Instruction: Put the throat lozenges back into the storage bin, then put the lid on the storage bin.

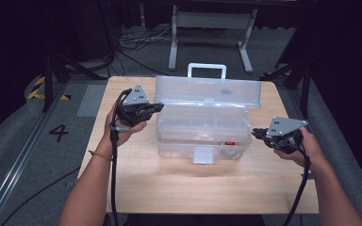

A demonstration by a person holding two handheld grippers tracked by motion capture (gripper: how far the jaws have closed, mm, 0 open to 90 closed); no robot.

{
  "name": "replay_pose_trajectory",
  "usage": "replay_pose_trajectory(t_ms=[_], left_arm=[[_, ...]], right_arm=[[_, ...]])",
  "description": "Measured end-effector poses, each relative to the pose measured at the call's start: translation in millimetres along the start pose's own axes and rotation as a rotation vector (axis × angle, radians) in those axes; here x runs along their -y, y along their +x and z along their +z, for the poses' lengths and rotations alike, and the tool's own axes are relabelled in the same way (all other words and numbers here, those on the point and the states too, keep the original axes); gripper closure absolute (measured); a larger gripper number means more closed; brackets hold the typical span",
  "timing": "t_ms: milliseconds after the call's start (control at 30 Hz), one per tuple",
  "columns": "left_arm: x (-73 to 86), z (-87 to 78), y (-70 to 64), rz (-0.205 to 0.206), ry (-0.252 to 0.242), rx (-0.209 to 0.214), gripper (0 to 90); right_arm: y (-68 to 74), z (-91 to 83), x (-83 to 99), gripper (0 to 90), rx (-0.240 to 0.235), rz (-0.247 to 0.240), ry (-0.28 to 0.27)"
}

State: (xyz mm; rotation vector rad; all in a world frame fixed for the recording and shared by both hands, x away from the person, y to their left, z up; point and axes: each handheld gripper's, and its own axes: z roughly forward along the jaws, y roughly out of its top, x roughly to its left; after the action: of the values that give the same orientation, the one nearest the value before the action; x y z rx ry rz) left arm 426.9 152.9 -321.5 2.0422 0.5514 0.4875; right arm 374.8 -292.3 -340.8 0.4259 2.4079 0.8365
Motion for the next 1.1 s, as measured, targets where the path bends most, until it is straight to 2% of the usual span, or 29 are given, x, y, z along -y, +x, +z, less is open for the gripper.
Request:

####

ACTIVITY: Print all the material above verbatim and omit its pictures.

EXERCISE OUTPUT:
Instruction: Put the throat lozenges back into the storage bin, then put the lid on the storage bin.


A demonstration by a person holding two handheld grippers tracked by motion capture (gripper: how far the jaws have closed, mm, 0 open to 90 closed); no robot.

{
  "name": "replay_pose_trajectory",
  "usage": "replay_pose_trajectory(t_ms=[_], left_arm=[[_, ...]], right_arm=[[_, ...]])",
  "description": "Measured end-effector poses, each relative to the pose measured at the call's start: translation in millimetres along the start pose's own axes and rotation as a rotation vector (axis × angle, radians) in those axes; here x runs along their -y, y along their +x and z along their +z, for the poses' lengths and rotations alike, and the tool's own axes are relabelled in the same way (all other words and numbers here, those on the point and the states too, keep the original axes); gripper closure absolute (measured); a larger gripper number means more closed; brackets hold the typical span",
  "timing": "t_ms: milliseconds after the call's start (control at 30 Hz), one per tuple",
  "columns": "left_arm: x (-73 to 86), z (-87 to 78), y (-70 to 64), rz (-0.205 to 0.206), ry (-0.252 to 0.242), rx (-0.209 to 0.214), gripper (0 to 90); right_arm: y (-68 to 74), z (-91 to 83), x (-83 to 99), gripper (0 to 90), rx (-0.240 to 0.235), rz (-0.247 to 0.240), ry (-0.28 to 0.27)"
}

State: (xyz mm; rotation vector rad; all in a world frame fixed for the recording and shared by both hands, x away from the person, y to their left, z up; point and axes: each handheld gripper's, and its own axes: z roughly forward along the jaws, y roughly out of its top, x roughly to its left; after the action: of the values that give the same orientation, the one nearest the value before the action; x y z rx ry rz) left arm 426.9 152.9 -321.5 2.0422 0.5514 0.4875; right arm 374.8 -292.3 -340.8 0.4259 2.4079 0.8365
Motion for the next 1.1 s, as measured, targets where the path bends most, until it is straight to 2% of the usual span, or 29 are given, x, y, z along -y, +x, +z, less is open for the gripper.
Request:

This concludes the output.